• _TO DO_
Where in the data below does the word "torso" appear? Copy every line that has it.
[Start of Attachment]
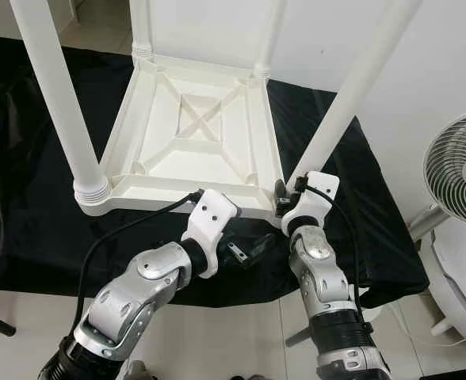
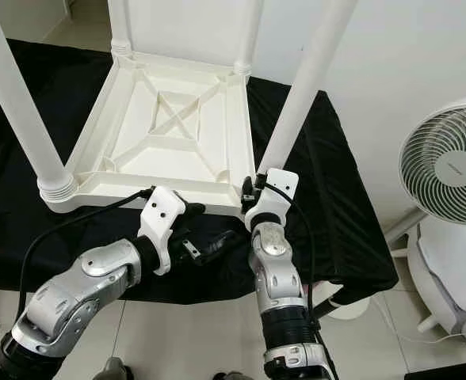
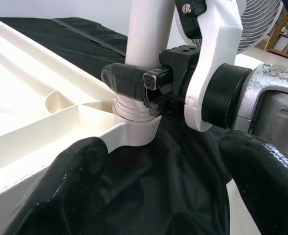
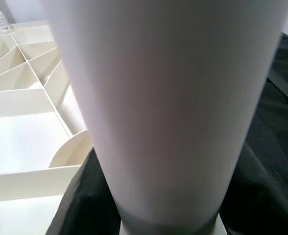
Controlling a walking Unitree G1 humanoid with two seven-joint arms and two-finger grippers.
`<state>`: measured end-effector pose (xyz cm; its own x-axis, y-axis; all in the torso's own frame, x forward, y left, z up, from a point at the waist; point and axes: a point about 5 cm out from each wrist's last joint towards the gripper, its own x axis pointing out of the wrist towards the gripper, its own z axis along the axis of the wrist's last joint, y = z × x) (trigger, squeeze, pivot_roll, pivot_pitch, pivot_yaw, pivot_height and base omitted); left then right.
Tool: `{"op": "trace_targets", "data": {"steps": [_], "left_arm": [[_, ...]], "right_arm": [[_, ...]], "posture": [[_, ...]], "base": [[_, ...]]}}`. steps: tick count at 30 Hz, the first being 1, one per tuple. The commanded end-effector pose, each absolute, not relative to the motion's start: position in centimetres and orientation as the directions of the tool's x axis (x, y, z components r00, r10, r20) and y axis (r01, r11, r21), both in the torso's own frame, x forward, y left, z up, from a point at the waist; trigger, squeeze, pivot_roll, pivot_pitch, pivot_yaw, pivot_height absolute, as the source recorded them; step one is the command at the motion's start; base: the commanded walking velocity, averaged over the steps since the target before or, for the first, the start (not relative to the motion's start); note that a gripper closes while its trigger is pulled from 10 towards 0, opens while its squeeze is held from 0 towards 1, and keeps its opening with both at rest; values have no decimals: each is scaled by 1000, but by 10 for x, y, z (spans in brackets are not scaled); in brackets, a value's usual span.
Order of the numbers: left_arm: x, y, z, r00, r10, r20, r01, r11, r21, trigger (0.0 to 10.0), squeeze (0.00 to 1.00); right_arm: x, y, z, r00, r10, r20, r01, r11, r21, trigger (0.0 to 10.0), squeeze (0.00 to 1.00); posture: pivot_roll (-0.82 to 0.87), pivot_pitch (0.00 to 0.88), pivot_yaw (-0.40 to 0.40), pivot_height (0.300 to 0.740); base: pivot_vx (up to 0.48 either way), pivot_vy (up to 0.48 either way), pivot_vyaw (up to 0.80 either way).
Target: Building children table
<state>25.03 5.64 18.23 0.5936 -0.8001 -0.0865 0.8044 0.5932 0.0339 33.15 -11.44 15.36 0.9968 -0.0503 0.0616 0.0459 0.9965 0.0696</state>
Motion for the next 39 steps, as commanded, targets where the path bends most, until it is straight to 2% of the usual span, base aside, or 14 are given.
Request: {"op": "trace_targets", "data": {"steps": [1,6,10,13,14,18,19,20,29,30,31,35,36,39], "left_arm": [[250,54,180,560,-823,-97,828,560,35,10000,0],[249,54,180,558,-824,-99,829,558,37,10000,0],[250,54,180,557,-824,-100,830,556,39,10000,0],[249,54,180,555,-826,-101,832,554,39,10000,0],[249,54,180,554,-826,-102,832,553,39,10000,0],[249,55,180,554,-826,-103,832,553,40,10000,0],[251,55,181,554,-826,-102,832,553,42,10000,0],[252,55,181,555,-826,-100,832,554,44,10000,0],[253,57,183,564,-819,-100,825,563,49,10000,0],[253,58,183,566,-819,-100,825,563,51,10000,0],[253,58,183,566,-818,-100,824,564,51,10000,0],[253,58,184,567,-818,-99,824,565,51,10000,0],[254,59,184,568,-817,-99,823,566,53,10000,0],[254,59,184,569,-816,-99,822,567,54,10000,0]], "right_arm": [[331,-120,140,1000,-28,9,27,997,71,10000,1000],[333,-127,146,999,-14,43,11,997,75,10000,1000],[344,-147,157,988,143,61,-147,987,61,10000,1000],[346,-152,158,969,243,50,-245,969,21,10000,1000],[347,-154,159,957,288,42,-288,958,-6,10000,0],[348,-156,160,939,342,42,-341,940,-33,10000,0],[349,-156,159,880,475,17,-473,877,-82,10000,0],[350,-156,158,853,522,8,-519,850,-95,10000,0],[358,-155,152,778,627,-30,-622,763,-174,10000,0],[360,-155,150,777,628,-50,-626,762,-166,4745,0],[361,-156,147,776,627,-67,-628,758,-176,2706,0],[361,-157,145,773,629,-82,-631,752,-189,2706,0],[361,-158,143,770,632,-89,-636,751,-178,0,0],[361,-160,139,763,640,-96,-646,747,-155,0,0]], "posture": [[113,96,-130,740],[113,93,-130,740],[113,92,-126,740],[112,92,-124,740],[112,92,-122,740],[111,92,-120,740],[107,94,-115,740],[107,94,-112,740],[125,94,-107,740],[128,93,-106,740],[128,93,-106,740],[128,93,-106,740],[133,94,-105,740],[132,95,-106,740]], "base": [[0,0,0],[0,0,0],[0,0,0],[0,0,0],[0,0,0],[0,0,0],[0,0,0],[0,0,0],[0,0,0],[0,0,0],[0,0,0],[0,0,0],[0,0,0],[0,0,0]]}}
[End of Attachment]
• _SOLUTION BELOW_
`<state>`: measured end-effector pose (xyz cm; its own x-axis, y-axis; all in the torso's own frame, x forward, y left, z up, from a point at the waist; point and axes: a point about 5 cm out from each wrist's last joint towards the gripper, its own x axis pointing out of the wrist towards the gripper, its own z axis along the axis of the wrist's last joint, y = z × x) (trigger, squeeze, pivot_roll, pivot_pitch, pivot_yaw, pivot_height and base omitted); left then right.
Tool: `{"op": "trace_targets", "data": {"steps": [_], "left_arm": [[_, ...]], "right_arm": [[_, ...]], "posture": [[_, ...]], "base": [[_, ...]]}}`. steps: tick count at 30 Hz, the first being 1, one per tuple. The commanded end-effector pose, each absolute, not relative to the motion's start: position in centimetres and orientation as the directions of the tool's x axis (x, y, z components r00, r10, r20) and y axis (r01, r11, r21), both in the torso's own frame, x forward, y left, z up, from a point at the waist; trigger, squeeze, pivot_roll, pivot_pitch, pivot_yaw, pivot_height absolute, as the source recorded them; step one is the command at the motion's start; base: the commanded walking velocity, averaged over the steps since the target before or, for the first, the start (not relative to the motion's start); note that a gripper closes while its trigger is pulled from 10 towards 0, opens while its squeeze is held from 0 towards 1, and keeps its opening with both at rest; values have no decimals: each is scaled by 1000, but by 10 for x, y, z (spans in brackets are not scaled); in brackets, a value's usual span.

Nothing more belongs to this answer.